In the grander scheme of business, it’s easy to overlook employee experience.
On the surface, it can seem difficult to tie employee experience to tangible bottom-line metrics.
On top of that, individual experiences are subjective.
They aren’t always related to the workplace.
Some business leaders use this as an excuse to avoid revamping the employee experience.
However, as we’ll see, businesses can and should focus on employee engagement and experience.
According to Gallup:
- Most workers, many of whom are millennials, want their work to have a meaning and purpose
- Only 21% of employees feel that their performance is managed in a way that motivates them to do outstanding work
- 22% agree that their leadership has a clear direction for the organization
- US workers are “increasingly confident and ready to leave” – 51% are actively looking or watching for new openings
These low levels of engagement, says Gallup, have a detrimental effect on employee productivity and business outcomes.
Engaged Employees vs. Disengaged Employees
Gallup pointed out that business outcomes are the main goal of improving employee engagement.
Engaged employees are:
- More likely to remain at an organization
- Feel a stronger connection to the organization’s mission and purpose
- Better at building relationships with customers
Employees who are disengaged, however, have the opposite impact.

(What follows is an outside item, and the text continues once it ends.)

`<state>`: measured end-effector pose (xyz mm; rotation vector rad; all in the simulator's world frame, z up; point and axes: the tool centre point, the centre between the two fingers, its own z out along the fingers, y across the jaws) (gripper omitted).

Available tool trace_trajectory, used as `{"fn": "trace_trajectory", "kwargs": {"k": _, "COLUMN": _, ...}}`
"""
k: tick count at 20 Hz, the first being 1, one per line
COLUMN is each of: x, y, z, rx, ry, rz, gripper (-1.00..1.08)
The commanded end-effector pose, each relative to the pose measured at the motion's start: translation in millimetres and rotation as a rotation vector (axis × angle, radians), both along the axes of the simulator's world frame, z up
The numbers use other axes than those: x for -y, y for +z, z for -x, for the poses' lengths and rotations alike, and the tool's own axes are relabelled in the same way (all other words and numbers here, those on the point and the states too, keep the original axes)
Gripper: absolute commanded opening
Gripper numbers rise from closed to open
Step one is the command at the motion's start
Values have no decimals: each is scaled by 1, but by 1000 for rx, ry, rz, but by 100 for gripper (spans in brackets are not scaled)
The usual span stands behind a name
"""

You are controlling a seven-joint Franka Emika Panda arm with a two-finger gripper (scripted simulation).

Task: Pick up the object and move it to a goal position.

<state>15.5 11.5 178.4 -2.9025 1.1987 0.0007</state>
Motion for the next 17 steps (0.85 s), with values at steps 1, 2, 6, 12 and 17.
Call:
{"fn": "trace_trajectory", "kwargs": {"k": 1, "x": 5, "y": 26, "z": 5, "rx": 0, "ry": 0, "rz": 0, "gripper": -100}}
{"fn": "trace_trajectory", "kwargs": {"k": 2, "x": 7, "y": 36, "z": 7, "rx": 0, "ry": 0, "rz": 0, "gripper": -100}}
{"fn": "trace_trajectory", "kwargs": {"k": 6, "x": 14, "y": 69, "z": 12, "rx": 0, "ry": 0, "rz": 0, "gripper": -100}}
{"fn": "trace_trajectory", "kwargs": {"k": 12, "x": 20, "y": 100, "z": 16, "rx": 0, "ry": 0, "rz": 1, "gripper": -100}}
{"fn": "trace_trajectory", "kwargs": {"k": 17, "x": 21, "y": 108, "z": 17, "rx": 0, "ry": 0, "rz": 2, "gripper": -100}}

They are more likely to steal, negatively influence coworkers, miss work, and so forth.
Clearly, employee engagement can have a direct impact on the bottom line.
Experience vs. Engagement: What’s the Difference?
The two concepts are closely linked.
And both have an impact on business outcomes.
However, there are important differences.
Engagement technically measures how motivated, involved, and invested an employee is in his or her job.
- How meaningful a job is
- Social needs
- Emotional needs
However, engagement is still a “top-down” idea, says Deloitte.
Organizations can create conditions and processes. Yet employees must choose whether or not to engage.
The employee experience, however, is even more human-centric.
An organization designs and chooses:
- Work environments
- Tools and technology
…all around employees’ needs.
In contrast with employee engagement, however, the organization creates processes and “hopes” the employee will engage.
The difference may seem subtle, but it is important.
One is organization-centric, the other is employee-centric.
As we’ll see below, it’s possible to build a human-centered, feedback-driven design process that gets better results in multiple areas.
Making a Business Case for Improving the Employee Experience
Research has shown that organizations with top-rated employee experiences:
- Earn more profits
- Have more satisfied customers
- Innovate more
Not only that, poor experiences are on the rise, driving burnout, fatigue, and even health problems.
The causes of burnout can include:
- Unfair treatment at work
- Poor management
- Being on-call after work hours
- Poor work-life balance
According to the Gallup survey mentioned earlier:
- Only 6 in 10 employees agree that they know what is expected of them at work
- 3 in 10 agree that they have the materials and equipment to do their work
- 3 in 10 agree that in the last 7 days they have received praise or recognition for doing good work
- 4 in 10 agree that their supervisor or someone at work seems to care about them as a person
It’s easy to see how these factors can contribute to lower profits, higher turnover, slower innovation, and poorer organizational performance.
Tips for Improving the Employee Experience
So how does a company craft a compelling employee experience?
Here are a few tips:
- Add a sense of meaning to work. One researcher found that call center employees were more productive when they understood the impact their services had on the end users. It’s not hard to see why – helping others is one of the most fundamental sources of meaning.
- Engage in a continuous dialogue with employees. Employees have a wealth of feedback that is waiting to be tapped – opinions, tips, advice, comments, and complaints, to name a few. All of this information can be used to improve their experience … and, as a result, their productivity.
- Support effective managers and leaders. Effective management dramatically improves the workplace experience. Analyze your own business to discover top performers, then give them room. And promote those who show potential.
- Experiment with gamification and rewards. Gamification, such as contests, are fun, engaging, and profitable. They help engage employees and make the workplace more fun. Also consider integrating these exercises with social activities and team-building activities.
- Implement well-being programs. On-the-job wellness programs, such as fitness programs, gyms, yoga, and other health programs, can reduce stress. It is easy to become overworked and unhealthy. By helping employees stay healthier, you can keep them happier and more productive.
- Train. Employees need skills to succeed at work. It’s no use giving them tools if they don’t have the proper skills to use those tools. Ensure that your employee training programs are cutting-edge, modern, and profitable.
Finally, remember that the employee experience is an ever-shifting landscape.
Employees will change over time – their needs, demographics, attitudes, and desires.
To keep up with these changes, the employee experience should undergo continual improvement.
Implement some of the measures mentioned here, analyze results, then make adjustments.
By making this a regular business activity, employers can ensure that their employees become ever more engaged, productive, and profitable.